* **WORK INSTRUCTIONS**
As soon as the line containing "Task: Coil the" appears in the material below, start returning lines exactly, and end with the line containing "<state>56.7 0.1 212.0".
[DATA BLOCK — start]
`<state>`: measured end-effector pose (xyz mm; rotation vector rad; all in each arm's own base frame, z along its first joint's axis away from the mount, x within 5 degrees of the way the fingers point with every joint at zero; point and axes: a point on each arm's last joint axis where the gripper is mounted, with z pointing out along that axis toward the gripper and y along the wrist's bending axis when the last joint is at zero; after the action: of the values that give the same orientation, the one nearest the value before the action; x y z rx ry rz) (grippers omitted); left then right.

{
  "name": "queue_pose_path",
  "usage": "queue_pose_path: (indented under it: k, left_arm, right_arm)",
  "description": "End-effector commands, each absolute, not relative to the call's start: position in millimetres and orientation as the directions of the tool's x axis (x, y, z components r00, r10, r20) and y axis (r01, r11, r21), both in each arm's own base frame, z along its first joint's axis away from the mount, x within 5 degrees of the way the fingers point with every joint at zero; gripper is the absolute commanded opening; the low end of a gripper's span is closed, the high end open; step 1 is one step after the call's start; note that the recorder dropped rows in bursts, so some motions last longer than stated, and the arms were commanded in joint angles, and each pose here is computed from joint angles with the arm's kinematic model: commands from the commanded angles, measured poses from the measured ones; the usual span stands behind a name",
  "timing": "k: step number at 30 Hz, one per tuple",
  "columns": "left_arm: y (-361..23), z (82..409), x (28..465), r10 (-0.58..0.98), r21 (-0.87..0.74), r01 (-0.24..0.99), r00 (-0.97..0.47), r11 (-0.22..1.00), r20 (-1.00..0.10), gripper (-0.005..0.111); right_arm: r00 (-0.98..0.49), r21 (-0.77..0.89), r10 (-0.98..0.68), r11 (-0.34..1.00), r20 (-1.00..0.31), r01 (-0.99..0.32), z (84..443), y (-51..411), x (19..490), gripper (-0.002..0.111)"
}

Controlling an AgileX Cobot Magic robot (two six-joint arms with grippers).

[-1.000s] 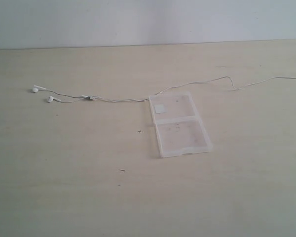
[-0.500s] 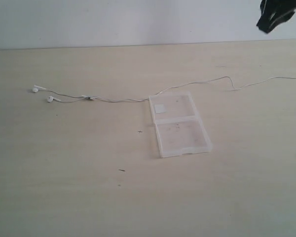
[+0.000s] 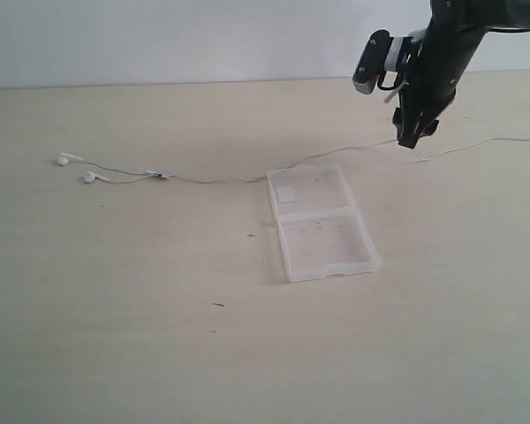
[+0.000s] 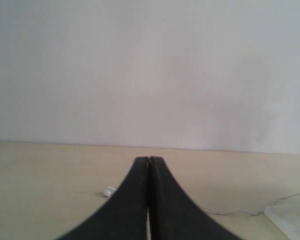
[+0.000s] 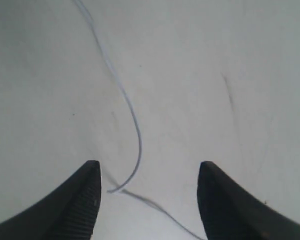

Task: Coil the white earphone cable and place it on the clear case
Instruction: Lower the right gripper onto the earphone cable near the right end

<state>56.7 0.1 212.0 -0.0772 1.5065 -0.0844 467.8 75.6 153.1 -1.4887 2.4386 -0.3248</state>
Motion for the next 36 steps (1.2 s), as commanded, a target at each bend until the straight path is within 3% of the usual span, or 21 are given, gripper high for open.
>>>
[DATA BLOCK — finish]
* **RESPONSE BOX**
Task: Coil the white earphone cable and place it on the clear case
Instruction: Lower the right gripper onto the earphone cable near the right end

<state>56.7 0.1 212.0 -0.0772 1.5065 -0.0844 467.8 75.6 153.1 -1.4887 2.4386 -0.3248</state>

There is no more output to give.